Tag Archives: football terminology

Designing your offensive terminology

I’ve encountered four different offenses during my playing and coaching days. I played in the Wing-T, I coached a youth double wing team, I’ve coached a traditional Pro I formation offense at the non-varsity high school levels, and I’ve called a off-set I/singleback offense as a JV Head Coach and helped run it as a varsity assistant.

While this really is not that much experience, I feel it is a lot for someone who is as young a coach as I am. From this limited experience, I can tell you there are definitely organizational practices you can use to BEST teach and design your offense to your athletes. Now there may be quicker ways to do design offensive formation and adjustment terminology, but this system builds on itself and allows you to be as multiple or simple as you like.

When I have the opportunity to design an offense, I will adhere to the following principles.

1) Directional Calls – Determines the tight end, or Y, which sets our strength.
2) Formation Calls – Determines our base set that we are in, and comes before the directional call
3) Adjustment Calls – Determines how we will adjust the base formation call, but comes after the directional call.

For instance, the illustrations below show how our formation adjustments build upon one another.

Directional call – Right

…………………………………
..X……..T..G..C..G..T..Y…………
……………..Q……………..Z…
……………..J…………………
……………..T…………………

Formation Call – King Rt

…………………………………
..X…….T..G..C..G..T..Y………….
…………….Q……………..Z….
………………..J………………
…………….S………………….

Adjustment Call – King Rt Twinz

…………………………………
..X…………T..G..C..G..T..Y……..
…….Z………….Q……………..
…………………….J………….
…………………S……………..

Now, this may be simple, but that’s the point. This system is simple for kids to learn and me to adjust on the fly in the middle of a game. I can be complex for myself, but simple for the kids.
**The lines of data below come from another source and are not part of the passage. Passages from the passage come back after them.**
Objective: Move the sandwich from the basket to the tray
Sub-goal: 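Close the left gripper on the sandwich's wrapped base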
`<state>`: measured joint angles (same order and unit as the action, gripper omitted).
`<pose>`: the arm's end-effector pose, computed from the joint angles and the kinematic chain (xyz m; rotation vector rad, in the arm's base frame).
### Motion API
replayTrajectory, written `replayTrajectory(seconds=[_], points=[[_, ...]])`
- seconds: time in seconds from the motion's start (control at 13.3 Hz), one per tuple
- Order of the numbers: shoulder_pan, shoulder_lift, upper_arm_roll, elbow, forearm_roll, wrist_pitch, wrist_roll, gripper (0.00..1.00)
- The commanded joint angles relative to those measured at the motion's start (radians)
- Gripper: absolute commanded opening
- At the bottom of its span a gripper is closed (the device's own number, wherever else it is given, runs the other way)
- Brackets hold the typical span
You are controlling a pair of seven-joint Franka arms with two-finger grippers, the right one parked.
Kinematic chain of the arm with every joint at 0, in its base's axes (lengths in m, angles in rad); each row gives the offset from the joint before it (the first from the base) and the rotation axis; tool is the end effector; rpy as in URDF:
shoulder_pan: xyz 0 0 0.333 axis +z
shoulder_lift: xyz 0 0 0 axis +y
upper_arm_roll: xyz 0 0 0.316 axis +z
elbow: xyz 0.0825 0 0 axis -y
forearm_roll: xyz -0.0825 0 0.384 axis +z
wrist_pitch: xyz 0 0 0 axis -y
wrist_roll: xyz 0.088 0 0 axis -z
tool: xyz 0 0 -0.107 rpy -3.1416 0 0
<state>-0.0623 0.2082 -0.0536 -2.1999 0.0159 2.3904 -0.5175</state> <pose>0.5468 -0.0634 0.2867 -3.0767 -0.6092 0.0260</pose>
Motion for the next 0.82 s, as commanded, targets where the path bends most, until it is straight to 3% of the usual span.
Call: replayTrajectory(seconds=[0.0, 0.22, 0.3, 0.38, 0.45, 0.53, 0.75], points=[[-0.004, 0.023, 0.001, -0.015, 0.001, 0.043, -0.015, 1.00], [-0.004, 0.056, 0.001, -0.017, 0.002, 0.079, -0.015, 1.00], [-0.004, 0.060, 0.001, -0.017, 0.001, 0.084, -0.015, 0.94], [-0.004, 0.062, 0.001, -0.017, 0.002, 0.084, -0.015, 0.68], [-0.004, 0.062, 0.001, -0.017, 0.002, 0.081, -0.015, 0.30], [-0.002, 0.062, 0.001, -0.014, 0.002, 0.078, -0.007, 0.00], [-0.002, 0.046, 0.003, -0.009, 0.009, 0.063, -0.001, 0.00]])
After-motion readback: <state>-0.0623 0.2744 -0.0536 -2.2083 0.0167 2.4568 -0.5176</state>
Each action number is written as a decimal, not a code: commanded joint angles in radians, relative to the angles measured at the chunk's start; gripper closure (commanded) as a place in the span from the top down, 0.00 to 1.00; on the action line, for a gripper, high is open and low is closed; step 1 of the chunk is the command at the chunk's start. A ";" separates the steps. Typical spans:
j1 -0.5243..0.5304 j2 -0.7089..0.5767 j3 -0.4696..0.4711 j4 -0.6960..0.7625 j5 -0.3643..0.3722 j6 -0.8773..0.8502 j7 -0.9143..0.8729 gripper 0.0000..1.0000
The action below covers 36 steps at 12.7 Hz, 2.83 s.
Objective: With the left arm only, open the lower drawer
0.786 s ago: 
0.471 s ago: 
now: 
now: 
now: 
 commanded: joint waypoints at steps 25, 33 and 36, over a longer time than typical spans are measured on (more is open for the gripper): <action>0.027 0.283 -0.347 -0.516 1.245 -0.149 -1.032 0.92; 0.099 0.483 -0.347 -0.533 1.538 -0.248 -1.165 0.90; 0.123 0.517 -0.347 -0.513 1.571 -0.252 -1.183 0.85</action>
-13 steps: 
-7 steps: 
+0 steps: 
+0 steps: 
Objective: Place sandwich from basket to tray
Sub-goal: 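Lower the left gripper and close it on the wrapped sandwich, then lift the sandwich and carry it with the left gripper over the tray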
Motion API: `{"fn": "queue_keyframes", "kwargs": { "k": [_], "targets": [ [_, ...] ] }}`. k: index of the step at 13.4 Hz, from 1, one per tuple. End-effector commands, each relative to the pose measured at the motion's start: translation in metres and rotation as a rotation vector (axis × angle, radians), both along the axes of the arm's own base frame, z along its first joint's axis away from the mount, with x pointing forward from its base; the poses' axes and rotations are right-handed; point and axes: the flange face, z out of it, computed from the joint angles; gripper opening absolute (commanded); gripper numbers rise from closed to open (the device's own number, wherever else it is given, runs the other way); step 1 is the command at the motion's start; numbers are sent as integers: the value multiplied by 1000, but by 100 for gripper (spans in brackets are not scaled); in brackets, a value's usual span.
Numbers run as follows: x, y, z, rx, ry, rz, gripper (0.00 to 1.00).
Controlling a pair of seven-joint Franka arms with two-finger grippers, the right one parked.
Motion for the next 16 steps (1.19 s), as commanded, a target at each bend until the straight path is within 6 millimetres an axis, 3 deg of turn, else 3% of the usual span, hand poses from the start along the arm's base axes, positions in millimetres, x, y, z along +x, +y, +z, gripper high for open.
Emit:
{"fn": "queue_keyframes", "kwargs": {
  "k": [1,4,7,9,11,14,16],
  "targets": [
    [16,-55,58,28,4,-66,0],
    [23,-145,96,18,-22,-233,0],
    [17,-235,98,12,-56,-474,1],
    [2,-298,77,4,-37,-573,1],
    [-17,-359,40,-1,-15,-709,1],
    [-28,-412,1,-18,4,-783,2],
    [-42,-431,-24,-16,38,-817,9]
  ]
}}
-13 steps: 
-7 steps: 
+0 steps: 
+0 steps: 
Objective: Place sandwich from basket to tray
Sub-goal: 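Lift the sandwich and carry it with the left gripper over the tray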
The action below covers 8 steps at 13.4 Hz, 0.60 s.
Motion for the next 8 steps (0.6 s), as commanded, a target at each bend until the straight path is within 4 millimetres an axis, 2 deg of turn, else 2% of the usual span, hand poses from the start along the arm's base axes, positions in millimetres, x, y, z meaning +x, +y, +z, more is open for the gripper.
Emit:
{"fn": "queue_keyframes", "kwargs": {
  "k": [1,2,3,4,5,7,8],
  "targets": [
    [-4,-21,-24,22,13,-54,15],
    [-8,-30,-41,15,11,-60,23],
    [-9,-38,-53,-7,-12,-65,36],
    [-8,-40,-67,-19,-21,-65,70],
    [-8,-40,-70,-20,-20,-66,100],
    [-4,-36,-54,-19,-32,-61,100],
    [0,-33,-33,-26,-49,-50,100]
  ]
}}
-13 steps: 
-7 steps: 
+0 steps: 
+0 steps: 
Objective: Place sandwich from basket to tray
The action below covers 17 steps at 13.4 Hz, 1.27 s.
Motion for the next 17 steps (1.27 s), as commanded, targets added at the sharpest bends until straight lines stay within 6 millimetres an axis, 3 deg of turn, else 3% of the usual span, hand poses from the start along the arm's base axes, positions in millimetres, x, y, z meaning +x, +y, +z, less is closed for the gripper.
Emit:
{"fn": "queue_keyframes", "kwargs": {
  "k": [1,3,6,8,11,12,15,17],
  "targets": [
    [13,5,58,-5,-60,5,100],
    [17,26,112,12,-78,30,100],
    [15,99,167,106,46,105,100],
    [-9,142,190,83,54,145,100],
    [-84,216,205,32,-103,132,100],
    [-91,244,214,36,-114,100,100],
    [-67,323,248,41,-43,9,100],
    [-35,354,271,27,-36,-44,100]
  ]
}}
Lets say my “Z” is an incredible athlete who I know the defense has to game plan for. I know that an outside linebacker will have to move almost onto the “Z” to keep the ball out of his hands. At the same time, I want to keep the lowest possible number in the box because I plan on going into the shotgun and reading the backside end on my inside zone play. So I call, Flanker Right Twinz Gun. For almost all my formations, the formation only adjusts the “J” back. The Adjustment call often moves the receivers (X,Z) or the tight end (Y). Flanker tells my J back that I want him to move out past the Z to replace him as the traditional flanker. If I was to call Split Right, he would move past the X on the left side of the formation, to move outside the split end (though the J would remain off the line). This way, I can move my receivers around at ease. For Flanker Right Twinz Gun, I am moving the J to the flanker spot, and with a twinz call, I’m pulling the Z receiver to the slot on the split end’s (X) side. Right gives me the formation strength. This formation is illustrated below.

Flanker Right Twinz Gun
…………………………………..
…X………T..G..C..G..T..Y…………
…….Z……………………….J….
……………S…Q…………………

And for those who are curious, my traditional 2×2 TE slot formation would like this…

Slot Right Gun
…………………………………..
..X………T..G..C..G..T..Y………….
…..J…………………………Z….
…………..S…Q………………….

So, as a coach, I can call the offense to put my players in the best position to be successful and give our offense the best opportunity to move the ball.

But how do you teach a play to a kid when he moves around so much? It obviously takes work. However, I am a big believer in teaching concepts to players.

What do I mean by concepts? Defensive coaches often label receivers to one side as #1, #2, #3, ect… Well, I like this same idea. This involves more mental work with the receivers, but teaching them the concept in this way is a big step forward rather than teaching them by position (X runs a curl, J runs an arrow, ect…). For instance, lets say I’m teaching a smash concept for those two formations above (Flanker Right Twins and Slot Rt). I would teach the pass concept to the relevant players in the following way, #1 runs a stop/hitch at 4 yds, #2 runs a corner at 10-12, and #3, if involved in the routes, runs a seam roue.